(Data extracted from a collection)
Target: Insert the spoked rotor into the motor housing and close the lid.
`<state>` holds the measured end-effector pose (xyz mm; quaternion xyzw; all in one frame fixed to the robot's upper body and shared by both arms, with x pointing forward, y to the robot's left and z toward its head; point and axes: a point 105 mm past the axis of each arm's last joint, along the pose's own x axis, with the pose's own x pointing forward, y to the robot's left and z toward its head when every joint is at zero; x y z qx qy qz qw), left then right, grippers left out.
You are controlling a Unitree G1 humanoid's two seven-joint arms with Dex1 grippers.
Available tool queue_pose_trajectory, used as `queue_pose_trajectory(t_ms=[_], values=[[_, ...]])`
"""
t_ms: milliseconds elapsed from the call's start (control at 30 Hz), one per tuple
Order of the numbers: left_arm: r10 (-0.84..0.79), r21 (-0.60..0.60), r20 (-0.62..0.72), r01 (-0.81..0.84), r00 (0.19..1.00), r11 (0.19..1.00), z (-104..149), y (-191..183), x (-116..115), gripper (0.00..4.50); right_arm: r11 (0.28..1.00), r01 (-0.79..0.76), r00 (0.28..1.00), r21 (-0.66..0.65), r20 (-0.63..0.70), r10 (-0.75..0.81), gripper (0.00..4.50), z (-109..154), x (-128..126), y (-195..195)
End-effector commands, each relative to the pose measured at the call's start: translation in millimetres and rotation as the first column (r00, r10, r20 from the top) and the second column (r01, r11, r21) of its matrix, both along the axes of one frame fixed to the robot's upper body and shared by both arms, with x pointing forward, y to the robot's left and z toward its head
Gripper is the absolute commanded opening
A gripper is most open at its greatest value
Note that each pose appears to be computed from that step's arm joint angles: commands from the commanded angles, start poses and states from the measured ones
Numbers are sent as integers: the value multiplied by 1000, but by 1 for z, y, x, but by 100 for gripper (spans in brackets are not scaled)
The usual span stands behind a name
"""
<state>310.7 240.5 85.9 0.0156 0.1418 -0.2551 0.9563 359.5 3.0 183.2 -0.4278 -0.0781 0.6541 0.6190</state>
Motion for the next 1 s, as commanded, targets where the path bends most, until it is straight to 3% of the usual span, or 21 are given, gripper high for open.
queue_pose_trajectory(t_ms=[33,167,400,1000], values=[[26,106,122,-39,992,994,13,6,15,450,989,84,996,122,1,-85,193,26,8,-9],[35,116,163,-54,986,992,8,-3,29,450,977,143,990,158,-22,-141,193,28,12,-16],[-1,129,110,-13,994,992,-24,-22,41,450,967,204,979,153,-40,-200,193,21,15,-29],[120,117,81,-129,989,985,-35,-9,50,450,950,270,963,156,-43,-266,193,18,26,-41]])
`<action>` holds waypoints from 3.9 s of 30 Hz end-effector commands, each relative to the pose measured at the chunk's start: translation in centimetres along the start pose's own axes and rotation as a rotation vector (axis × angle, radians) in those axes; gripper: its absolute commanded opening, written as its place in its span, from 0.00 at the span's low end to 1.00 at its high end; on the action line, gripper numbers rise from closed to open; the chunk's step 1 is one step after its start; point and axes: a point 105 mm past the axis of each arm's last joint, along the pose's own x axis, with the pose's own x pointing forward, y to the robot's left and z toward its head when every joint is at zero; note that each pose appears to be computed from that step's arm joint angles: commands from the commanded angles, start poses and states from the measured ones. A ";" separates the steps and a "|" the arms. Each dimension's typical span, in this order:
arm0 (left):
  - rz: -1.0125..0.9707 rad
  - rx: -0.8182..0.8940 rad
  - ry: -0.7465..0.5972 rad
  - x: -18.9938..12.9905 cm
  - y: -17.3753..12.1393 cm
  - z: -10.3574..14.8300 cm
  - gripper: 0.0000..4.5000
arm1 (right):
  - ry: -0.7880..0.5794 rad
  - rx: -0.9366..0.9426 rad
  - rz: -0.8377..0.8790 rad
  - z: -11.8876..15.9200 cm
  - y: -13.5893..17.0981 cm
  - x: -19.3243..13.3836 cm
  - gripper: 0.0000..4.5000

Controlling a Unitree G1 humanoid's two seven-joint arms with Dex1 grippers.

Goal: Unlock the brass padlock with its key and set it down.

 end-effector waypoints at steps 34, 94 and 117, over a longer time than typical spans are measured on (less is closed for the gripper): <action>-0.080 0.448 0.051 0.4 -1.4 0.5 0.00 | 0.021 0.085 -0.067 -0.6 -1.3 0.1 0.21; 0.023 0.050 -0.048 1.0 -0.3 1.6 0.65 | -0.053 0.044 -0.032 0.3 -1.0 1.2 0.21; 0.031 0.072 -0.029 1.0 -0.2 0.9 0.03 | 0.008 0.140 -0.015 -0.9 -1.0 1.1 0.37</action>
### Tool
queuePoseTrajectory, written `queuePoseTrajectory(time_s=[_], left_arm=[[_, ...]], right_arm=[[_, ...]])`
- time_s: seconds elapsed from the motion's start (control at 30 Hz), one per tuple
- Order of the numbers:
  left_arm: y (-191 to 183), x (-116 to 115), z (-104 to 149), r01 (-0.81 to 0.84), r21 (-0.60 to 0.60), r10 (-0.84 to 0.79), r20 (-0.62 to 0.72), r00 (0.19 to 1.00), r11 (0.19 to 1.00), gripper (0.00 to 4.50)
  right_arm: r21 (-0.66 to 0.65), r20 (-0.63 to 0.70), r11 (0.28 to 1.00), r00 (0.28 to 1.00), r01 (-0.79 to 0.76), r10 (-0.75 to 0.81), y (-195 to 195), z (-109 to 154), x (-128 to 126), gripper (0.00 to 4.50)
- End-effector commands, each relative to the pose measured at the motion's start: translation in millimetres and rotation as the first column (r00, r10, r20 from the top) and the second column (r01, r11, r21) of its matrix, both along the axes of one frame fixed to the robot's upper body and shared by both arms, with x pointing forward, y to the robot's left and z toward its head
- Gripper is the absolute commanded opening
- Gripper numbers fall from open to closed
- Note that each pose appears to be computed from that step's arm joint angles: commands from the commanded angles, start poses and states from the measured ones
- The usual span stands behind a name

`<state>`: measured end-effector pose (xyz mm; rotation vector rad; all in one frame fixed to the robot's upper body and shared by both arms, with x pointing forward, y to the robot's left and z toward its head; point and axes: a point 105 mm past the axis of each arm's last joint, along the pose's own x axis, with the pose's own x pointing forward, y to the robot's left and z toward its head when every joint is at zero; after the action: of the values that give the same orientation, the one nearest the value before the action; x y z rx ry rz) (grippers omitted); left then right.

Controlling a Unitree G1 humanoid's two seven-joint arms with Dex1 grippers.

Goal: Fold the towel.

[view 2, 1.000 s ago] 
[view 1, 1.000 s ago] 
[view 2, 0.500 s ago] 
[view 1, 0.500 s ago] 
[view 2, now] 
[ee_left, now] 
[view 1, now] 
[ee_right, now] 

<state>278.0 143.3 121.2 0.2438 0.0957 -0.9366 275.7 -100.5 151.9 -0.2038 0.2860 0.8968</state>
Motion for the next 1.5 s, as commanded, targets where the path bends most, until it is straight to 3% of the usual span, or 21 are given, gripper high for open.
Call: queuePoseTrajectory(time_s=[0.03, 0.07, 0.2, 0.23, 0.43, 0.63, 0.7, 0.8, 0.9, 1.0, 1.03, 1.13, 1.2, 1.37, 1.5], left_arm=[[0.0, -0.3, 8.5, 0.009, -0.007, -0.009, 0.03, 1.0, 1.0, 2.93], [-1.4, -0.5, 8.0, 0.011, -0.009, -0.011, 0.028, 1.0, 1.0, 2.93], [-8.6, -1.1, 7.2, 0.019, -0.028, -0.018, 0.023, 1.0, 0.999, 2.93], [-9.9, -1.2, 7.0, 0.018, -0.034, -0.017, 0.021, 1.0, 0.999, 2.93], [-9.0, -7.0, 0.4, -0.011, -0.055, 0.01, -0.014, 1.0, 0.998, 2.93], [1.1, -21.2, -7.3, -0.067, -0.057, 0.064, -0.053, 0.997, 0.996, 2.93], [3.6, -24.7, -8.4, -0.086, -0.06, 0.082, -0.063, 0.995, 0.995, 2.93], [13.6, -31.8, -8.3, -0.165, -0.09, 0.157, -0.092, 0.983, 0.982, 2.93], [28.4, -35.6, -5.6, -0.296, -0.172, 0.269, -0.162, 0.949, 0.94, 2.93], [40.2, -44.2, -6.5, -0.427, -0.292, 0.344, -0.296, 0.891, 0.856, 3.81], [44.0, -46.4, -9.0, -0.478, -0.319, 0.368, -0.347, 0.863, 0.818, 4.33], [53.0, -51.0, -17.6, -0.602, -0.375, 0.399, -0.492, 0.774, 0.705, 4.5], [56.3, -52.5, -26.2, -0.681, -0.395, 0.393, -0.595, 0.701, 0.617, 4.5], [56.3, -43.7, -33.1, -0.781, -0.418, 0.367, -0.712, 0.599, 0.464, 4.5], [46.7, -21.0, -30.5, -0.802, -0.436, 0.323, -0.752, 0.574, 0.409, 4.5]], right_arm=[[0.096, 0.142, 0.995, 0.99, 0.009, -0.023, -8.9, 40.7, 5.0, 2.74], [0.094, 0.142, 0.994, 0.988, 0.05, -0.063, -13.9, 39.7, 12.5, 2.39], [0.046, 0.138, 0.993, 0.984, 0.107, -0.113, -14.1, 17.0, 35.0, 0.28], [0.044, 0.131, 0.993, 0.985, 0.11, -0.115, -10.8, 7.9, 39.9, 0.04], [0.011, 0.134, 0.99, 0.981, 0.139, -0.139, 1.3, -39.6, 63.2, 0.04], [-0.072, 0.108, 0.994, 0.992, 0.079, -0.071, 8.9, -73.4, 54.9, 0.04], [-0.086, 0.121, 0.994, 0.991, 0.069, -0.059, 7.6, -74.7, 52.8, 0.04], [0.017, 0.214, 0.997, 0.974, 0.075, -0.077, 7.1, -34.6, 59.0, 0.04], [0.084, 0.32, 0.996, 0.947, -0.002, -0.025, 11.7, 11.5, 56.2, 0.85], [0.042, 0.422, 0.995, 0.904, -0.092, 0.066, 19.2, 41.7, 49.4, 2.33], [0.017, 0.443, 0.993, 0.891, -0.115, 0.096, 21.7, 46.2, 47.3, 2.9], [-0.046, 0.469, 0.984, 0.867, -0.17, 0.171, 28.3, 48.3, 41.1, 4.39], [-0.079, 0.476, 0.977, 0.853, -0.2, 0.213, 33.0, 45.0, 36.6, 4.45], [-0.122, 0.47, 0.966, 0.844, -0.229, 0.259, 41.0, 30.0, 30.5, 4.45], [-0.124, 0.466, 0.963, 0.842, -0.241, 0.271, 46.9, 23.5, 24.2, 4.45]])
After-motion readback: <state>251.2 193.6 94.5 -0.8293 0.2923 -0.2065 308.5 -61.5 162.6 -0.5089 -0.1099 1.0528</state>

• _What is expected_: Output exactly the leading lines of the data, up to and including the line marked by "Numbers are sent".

• _Solution for this exercise_:
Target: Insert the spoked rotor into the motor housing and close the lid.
`<state>` holds the measured end-effector pose (xyz mm; quaternion xyzw; all in one frame fixed to the robot's upper body and shared by both arms, with x pointing forward, y to the robot's left and z toward its head; point and axes: a point 105 mm past the axis of each arm's last joint, along the pose's own x axis, with the pose's own x pointing forward, y to the robot's left and z toward its head when every joint is at zero; x y z qx qy qz qw), left then right, grippers left out.
You are controlling a Unitree G1 humanoid's two seven-joint arms with Dex1 grippers.
Available tool queue_pose_trajectory, used as `queue_pose_trajectory(t_ms=[_], values=[[_, ...]])`
"""
t_ms: milliseconds elapsed from the call's start (control at 30 Hz), one per tuple
Order of the numbers: left_arm: r10 (-0.84..0.79), r21 (-0.60..0.60), r20 (-0.62..0.72), r01 (-0.81..0.84), r00 (0.19..1.00), r11 (0.19..1.00), z (-104..149), y (-191..183), x (-116..115), gripper (0.00..4.50); right_arm: r11 (0.28..1.00), r01 (-0.79..0.76), r00 (0.28..1.00), r21 (-0.66..0.65), r20 (-0.63..0.70), r10 (-0.75..0.81), gripper (0.00..4.50), z (-109..154), x (-128..126), y (-195..195)
End-effector commands, each relative to the pose measured at the call's start: translation in millimetres and rotation as the first column (r00, r10, r20 from the top) and the second column (r01, r11, r21) of its matrix, both along the axes of one frame fixed to the robot's upper body and shared by both arms, with x pointing forward, y to the robot's left and z toward its head
Gripper is the absolute commanded opening
A gripper is most open at its greatest value
Note that each pose appears to be computed from that step's arm joint angles: commands from the commanded angles, start poses and states from the measured ones
Numbers are sent as integers: the value multiplied by 1000, but by 1 for z, y, x, but by 100 for gripper (spans in brackets are not scaled)

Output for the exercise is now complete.